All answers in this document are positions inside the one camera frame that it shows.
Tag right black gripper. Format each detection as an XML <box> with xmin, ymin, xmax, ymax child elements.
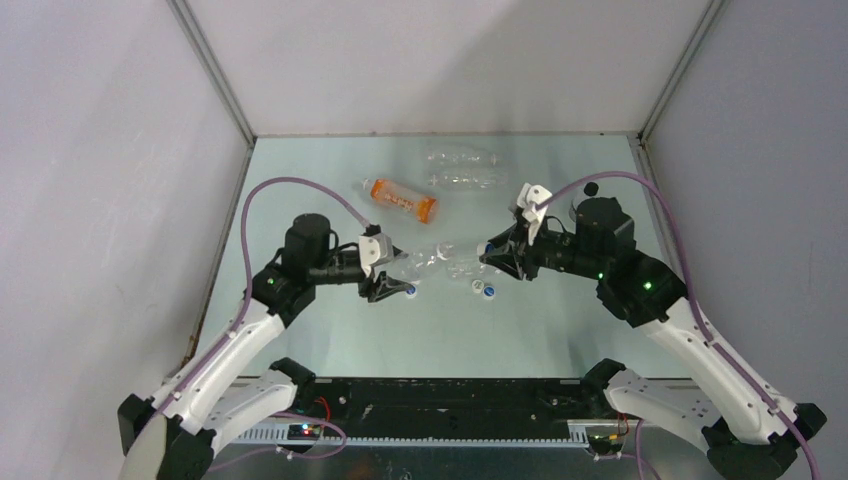
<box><xmin>480</xmin><ymin>215</ymin><xmax>605</xmax><ymax>281</ymax></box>

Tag black bottle cap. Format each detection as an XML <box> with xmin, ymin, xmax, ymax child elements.
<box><xmin>582</xmin><ymin>182</ymin><xmax>599</xmax><ymax>197</ymax></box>

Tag small clear bottle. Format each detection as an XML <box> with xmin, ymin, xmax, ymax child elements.
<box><xmin>569</xmin><ymin>182</ymin><xmax>597</xmax><ymax>222</ymax></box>

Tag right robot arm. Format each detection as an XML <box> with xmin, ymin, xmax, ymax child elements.
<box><xmin>481</xmin><ymin>197</ymin><xmax>826</xmax><ymax>479</ymax></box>

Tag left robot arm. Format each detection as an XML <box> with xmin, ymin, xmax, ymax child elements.
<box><xmin>118</xmin><ymin>214</ymin><xmax>411</xmax><ymax>479</ymax></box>

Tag clear bottle nearest caps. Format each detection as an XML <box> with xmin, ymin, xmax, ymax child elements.
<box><xmin>446</xmin><ymin>255</ymin><xmax>501</xmax><ymax>280</ymax></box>

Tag orange labelled bottle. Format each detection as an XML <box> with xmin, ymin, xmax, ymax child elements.
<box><xmin>361</xmin><ymin>178</ymin><xmax>439</xmax><ymax>224</ymax></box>

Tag clear bottle second row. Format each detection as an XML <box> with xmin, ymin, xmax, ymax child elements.
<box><xmin>428</xmin><ymin>169</ymin><xmax>508</xmax><ymax>191</ymax></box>

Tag left electronics board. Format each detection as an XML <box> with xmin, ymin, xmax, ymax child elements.
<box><xmin>286</xmin><ymin>423</ymin><xmax>323</xmax><ymax>442</ymax></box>

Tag electronics board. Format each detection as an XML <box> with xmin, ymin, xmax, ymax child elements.
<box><xmin>286</xmin><ymin>423</ymin><xmax>323</xmax><ymax>442</ymax></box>
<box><xmin>587</xmin><ymin>433</ymin><xmax>628</xmax><ymax>458</ymax></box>

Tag right electronics board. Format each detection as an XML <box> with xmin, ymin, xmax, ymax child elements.
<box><xmin>587</xmin><ymin>433</ymin><xmax>628</xmax><ymax>458</ymax></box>

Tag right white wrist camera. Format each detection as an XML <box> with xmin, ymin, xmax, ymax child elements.
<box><xmin>516</xmin><ymin>183</ymin><xmax>553</xmax><ymax>245</ymax></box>

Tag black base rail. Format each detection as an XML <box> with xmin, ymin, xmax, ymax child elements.
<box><xmin>291</xmin><ymin>377</ymin><xmax>617</xmax><ymax>439</ymax></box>

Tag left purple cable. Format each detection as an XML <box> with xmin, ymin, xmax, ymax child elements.
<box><xmin>119</xmin><ymin>176</ymin><xmax>372</xmax><ymax>480</ymax></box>

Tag white cable duct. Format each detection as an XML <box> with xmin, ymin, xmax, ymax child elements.
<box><xmin>232</xmin><ymin>422</ymin><xmax>588</xmax><ymax>448</ymax></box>

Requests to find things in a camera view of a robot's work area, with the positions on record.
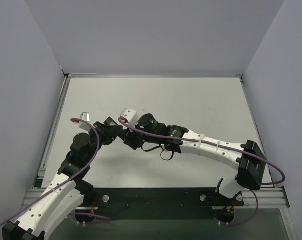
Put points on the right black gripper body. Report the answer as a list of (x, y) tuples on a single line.
[(130, 139)]

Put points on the black remote control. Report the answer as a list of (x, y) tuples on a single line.
[(122, 135)]

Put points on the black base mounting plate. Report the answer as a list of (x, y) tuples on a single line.
[(156, 203)]

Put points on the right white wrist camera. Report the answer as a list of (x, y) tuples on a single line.
[(129, 116)]

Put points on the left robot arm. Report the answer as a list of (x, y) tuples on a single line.
[(67, 190)]

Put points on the aluminium front rail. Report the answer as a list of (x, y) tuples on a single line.
[(268, 198)]

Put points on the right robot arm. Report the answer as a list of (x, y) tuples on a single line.
[(245, 159)]

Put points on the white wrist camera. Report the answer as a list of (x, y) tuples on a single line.
[(129, 116), (85, 116)]

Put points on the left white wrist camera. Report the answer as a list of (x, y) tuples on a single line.
[(85, 116)]

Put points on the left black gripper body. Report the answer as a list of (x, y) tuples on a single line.
[(107, 132)]

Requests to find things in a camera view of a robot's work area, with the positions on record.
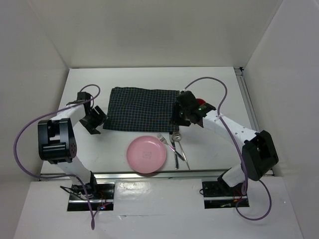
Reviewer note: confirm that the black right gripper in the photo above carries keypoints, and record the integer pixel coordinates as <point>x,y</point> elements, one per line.
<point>175,118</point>

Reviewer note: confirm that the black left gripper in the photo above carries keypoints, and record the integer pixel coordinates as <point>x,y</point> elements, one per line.
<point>100,118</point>

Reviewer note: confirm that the dark checked cloth napkin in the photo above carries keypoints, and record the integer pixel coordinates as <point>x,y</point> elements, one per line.
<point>141,110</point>

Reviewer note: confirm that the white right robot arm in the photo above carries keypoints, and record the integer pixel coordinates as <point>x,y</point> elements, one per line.
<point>256,149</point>

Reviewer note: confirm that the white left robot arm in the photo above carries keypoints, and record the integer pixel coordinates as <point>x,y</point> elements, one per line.
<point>57,144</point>

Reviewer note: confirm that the silver spoon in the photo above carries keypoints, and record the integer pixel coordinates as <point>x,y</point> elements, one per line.
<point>176,136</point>

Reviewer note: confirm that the silver fork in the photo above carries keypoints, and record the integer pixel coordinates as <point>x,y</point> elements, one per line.
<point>164,141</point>

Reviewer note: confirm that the red mug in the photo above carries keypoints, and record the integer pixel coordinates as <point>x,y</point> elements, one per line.
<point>201,101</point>

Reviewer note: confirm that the pink plate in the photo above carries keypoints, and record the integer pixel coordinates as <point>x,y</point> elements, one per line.
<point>146,154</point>

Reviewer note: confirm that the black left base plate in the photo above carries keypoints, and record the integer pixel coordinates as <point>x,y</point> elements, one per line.
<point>102,192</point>

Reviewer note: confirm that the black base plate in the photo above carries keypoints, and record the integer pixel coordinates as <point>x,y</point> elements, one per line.
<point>102,192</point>
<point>215,189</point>

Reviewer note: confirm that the aluminium right rail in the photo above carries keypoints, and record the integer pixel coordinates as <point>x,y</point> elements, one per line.
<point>246,98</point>

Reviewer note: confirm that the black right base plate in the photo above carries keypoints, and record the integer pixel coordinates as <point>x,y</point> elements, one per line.
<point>215,189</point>

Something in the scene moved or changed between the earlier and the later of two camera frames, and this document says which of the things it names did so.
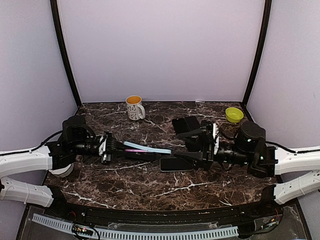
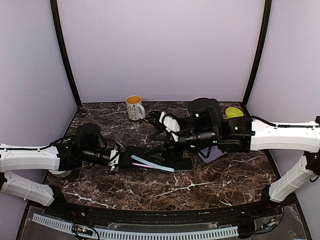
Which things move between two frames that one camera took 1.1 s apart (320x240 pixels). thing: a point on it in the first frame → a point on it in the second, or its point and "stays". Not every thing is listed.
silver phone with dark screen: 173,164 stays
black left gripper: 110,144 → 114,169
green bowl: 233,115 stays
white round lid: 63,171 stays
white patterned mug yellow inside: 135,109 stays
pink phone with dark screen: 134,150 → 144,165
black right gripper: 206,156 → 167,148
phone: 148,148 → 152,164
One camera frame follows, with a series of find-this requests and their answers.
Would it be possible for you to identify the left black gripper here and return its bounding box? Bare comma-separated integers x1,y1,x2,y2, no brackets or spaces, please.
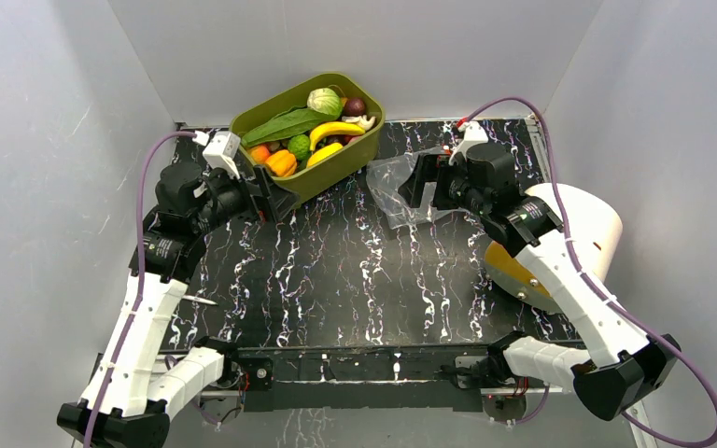
192,162,301,235

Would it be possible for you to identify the clear zip top bag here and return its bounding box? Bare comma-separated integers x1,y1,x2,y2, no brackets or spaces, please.
366,147,455,229

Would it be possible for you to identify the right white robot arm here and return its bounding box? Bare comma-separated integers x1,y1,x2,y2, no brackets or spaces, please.
399,143,676,421

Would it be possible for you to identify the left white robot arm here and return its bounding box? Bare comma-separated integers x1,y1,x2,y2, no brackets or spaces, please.
57,162,299,447

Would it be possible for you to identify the orange bell pepper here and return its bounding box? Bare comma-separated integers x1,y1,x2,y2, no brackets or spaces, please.
264,149,298,177

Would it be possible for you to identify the small orange fruit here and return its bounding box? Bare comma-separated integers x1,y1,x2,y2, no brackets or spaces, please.
248,145,272,164

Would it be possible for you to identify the green bumpy lime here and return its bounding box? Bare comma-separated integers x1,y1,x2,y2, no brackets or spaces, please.
287,134,311,161

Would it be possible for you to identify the lower yellow banana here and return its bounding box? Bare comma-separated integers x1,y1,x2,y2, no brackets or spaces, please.
306,143,344,168

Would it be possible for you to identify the yellow banana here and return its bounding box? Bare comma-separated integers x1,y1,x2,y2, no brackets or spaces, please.
309,121,366,152
306,143,344,168

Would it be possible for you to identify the green leafy vegetable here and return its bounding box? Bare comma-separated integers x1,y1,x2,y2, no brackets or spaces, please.
242,107,337,147

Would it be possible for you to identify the olive green plastic bin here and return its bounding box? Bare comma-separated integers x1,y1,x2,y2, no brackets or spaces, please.
230,72,386,204

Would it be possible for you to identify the upper yellow banana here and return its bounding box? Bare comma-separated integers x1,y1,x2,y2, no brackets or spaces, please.
309,121,366,152

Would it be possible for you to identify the dark purple fruit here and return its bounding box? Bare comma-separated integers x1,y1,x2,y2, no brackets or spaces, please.
342,97,367,117

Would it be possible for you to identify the green white cabbage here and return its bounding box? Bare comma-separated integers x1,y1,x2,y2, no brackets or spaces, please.
306,88,343,117

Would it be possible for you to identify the white orange cylinder drum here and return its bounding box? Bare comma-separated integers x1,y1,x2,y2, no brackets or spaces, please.
485,184,623,315

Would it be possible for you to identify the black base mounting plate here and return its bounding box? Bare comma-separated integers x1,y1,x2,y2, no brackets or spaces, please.
234,343,583,414

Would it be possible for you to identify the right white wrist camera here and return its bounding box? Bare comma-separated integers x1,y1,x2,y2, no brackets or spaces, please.
448,119,489,166

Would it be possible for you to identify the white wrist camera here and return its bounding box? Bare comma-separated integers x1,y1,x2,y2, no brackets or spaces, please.
448,119,489,166
203,131,241,180

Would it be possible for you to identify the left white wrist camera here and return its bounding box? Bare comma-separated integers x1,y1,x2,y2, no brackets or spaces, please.
203,131,241,180

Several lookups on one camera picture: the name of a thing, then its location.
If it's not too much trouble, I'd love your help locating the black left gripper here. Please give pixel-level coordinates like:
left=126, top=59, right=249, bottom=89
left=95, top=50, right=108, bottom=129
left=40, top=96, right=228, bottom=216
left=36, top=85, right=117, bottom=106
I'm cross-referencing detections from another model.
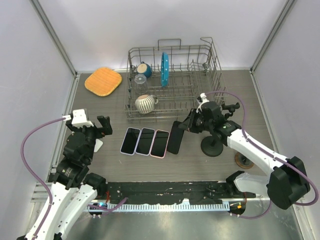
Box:
left=67, top=115, right=112, bottom=162

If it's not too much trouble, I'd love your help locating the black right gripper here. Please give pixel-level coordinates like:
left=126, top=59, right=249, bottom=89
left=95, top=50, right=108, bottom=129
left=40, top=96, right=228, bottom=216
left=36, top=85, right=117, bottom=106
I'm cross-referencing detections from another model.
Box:
left=179, top=108, right=213, bottom=134

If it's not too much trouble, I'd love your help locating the black phone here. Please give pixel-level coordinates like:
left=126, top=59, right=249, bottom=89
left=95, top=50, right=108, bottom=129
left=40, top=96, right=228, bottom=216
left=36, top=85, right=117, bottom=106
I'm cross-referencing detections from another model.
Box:
left=167, top=121, right=185, bottom=155

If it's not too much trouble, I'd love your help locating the black round-base phone stand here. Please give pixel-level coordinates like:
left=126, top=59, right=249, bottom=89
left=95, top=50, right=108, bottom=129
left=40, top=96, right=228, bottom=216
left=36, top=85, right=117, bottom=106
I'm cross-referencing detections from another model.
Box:
left=219, top=102, right=240, bottom=123

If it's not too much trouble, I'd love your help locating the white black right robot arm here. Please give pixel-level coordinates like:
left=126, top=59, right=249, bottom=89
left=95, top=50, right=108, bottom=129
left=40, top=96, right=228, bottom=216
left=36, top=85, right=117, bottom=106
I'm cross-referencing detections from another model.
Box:
left=178, top=100, right=311, bottom=210

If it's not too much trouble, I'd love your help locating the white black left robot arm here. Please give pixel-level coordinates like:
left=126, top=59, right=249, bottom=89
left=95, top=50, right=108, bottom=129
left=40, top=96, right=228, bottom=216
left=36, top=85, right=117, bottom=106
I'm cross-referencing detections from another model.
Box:
left=20, top=109, right=113, bottom=240

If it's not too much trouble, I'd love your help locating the white stand of pink phone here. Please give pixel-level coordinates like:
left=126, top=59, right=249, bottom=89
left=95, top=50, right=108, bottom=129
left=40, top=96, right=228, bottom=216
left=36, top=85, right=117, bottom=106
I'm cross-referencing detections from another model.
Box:
left=93, top=139, right=104, bottom=153

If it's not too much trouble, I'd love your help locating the wooden rimmed round stand base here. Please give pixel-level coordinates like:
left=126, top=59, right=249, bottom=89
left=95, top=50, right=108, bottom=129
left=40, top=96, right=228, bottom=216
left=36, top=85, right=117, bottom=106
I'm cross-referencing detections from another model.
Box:
left=234, top=152, right=254, bottom=169

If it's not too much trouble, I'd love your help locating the white grey striped mug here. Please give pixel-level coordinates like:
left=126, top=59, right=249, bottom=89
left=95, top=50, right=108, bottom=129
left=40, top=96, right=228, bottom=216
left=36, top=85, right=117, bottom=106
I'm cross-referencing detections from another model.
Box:
left=134, top=94, right=159, bottom=115

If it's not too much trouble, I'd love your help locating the clear drinking glass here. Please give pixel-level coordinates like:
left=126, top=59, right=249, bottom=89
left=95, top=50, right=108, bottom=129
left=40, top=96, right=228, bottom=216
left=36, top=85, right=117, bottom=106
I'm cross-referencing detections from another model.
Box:
left=133, top=74, right=149, bottom=96

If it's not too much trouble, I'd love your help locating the dark blue ceramic cup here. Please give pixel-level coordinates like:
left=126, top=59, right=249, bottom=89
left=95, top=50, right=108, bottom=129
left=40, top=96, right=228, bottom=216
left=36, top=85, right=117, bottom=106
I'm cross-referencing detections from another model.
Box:
left=136, top=62, right=152, bottom=79

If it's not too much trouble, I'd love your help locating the blue dotted plate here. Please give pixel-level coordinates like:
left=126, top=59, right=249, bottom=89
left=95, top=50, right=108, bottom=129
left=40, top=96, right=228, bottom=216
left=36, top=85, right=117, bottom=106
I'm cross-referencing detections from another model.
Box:
left=160, top=52, right=169, bottom=87

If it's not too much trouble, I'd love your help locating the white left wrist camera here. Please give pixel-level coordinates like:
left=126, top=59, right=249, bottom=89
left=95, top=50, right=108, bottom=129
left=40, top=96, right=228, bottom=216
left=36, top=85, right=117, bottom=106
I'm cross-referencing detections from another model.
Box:
left=62, top=109, right=94, bottom=128

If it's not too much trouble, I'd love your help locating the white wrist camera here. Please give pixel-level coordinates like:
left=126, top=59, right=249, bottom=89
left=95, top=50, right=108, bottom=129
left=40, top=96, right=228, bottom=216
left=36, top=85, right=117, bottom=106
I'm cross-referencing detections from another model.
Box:
left=62, top=109, right=94, bottom=128
left=196, top=93, right=209, bottom=113

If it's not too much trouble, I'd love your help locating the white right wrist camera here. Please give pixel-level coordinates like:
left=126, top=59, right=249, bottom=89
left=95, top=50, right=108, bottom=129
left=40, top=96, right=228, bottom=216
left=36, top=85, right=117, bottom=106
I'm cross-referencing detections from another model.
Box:
left=196, top=93, right=209, bottom=113

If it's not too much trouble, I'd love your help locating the grey wire dish rack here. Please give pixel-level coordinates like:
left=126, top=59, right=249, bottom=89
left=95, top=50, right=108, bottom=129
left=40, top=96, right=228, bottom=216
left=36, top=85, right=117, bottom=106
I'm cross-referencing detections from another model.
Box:
left=124, top=37, right=227, bottom=122

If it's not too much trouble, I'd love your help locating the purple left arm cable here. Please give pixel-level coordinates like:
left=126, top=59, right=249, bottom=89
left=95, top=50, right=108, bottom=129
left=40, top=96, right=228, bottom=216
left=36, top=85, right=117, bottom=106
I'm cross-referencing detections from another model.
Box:
left=20, top=117, right=73, bottom=236

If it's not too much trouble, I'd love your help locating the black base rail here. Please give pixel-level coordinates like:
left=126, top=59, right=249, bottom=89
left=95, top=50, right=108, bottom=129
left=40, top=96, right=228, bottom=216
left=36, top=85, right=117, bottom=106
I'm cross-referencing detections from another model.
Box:
left=104, top=181, right=256, bottom=205

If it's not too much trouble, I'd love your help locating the white slotted cable duct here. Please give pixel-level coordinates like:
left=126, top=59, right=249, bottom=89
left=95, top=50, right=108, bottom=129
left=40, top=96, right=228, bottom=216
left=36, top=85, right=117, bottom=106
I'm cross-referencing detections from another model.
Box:
left=84, top=202, right=231, bottom=213

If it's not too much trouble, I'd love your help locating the aluminium frame post left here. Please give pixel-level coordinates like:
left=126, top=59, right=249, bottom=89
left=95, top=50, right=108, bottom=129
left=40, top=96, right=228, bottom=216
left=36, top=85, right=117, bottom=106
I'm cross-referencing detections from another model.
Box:
left=29, top=0, right=78, bottom=76

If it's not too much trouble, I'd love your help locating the aluminium frame post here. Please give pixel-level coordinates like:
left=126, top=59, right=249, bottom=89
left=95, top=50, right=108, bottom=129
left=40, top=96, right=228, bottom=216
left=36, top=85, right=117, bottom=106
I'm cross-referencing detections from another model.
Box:
left=29, top=0, right=78, bottom=76
left=250, top=0, right=298, bottom=74

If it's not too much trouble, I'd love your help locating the aluminium frame post right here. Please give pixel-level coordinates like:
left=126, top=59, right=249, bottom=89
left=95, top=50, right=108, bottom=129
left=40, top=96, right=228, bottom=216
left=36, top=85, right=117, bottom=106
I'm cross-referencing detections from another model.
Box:
left=250, top=0, right=298, bottom=74

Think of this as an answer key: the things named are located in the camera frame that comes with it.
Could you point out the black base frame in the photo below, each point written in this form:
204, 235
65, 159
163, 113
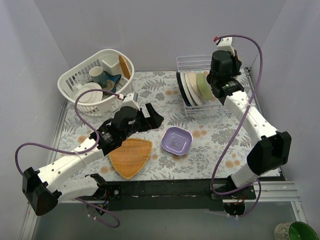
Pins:
165, 195

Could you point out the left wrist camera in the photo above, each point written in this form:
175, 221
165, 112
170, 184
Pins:
130, 100

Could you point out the green square bowl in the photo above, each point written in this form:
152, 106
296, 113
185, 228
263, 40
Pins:
203, 86

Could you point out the white plate in basket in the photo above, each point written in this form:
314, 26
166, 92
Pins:
92, 96

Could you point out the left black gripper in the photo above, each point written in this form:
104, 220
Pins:
146, 119

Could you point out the green floral mug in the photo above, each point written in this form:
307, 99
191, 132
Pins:
294, 231

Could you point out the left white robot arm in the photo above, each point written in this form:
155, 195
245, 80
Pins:
45, 187

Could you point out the watermelon pattern plate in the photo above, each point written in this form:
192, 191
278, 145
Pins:
186, 90

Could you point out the white square container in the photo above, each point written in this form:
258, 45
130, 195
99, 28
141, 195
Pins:
111, 64

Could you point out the blue star dish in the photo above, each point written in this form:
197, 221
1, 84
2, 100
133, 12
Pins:
111, 82

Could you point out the purple square bowl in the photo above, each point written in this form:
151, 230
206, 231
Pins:
176, 141

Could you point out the blue striped plate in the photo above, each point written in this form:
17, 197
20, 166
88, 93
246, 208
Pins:
195, 97

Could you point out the white plastic basket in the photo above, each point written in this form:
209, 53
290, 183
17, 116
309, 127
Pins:
71, 81

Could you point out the beige square bowl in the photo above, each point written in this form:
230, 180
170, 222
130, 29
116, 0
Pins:
192, 78

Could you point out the floral table mat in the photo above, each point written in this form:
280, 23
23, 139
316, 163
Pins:
213, 151

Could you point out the woven coaster in basket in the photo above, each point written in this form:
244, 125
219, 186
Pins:
124, 67

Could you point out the red rimmed beige plate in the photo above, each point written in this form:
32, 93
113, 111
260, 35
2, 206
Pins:
181, 89

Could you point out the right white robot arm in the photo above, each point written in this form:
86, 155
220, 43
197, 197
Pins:
270, 147

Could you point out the white cup in basket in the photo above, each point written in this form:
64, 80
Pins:
95, 73

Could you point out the white wire dish rack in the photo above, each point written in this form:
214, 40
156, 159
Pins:
200, 64

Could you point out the woven bamboo tray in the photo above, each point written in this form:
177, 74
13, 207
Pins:
131, 157

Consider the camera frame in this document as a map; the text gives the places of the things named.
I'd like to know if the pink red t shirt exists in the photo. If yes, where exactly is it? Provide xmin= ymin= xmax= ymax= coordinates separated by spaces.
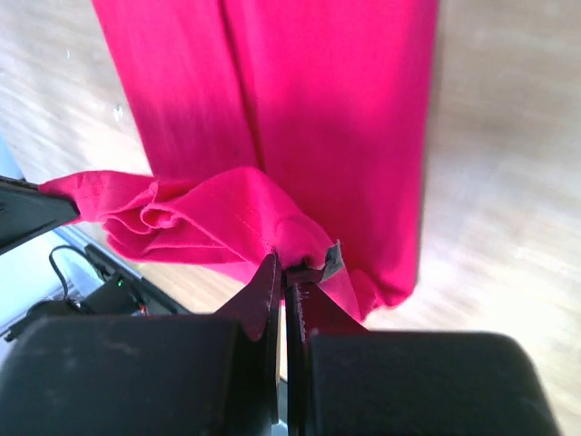
xmin=40 ymin=1 xmax=438 ymax=321

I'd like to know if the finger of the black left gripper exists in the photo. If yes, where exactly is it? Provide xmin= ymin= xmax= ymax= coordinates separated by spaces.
-----
**ACTIVITY:**
Pull out every line of the records that includes the string "duct".

**RESULT:**
Tag white cable duct. Format each detection as an XML <box> with xmin, ymin, xmax, ymax child elements.
If it's not too much trouble, I'd love your help locating the white slotted cable duct here. Please give pixel-level coordinates like:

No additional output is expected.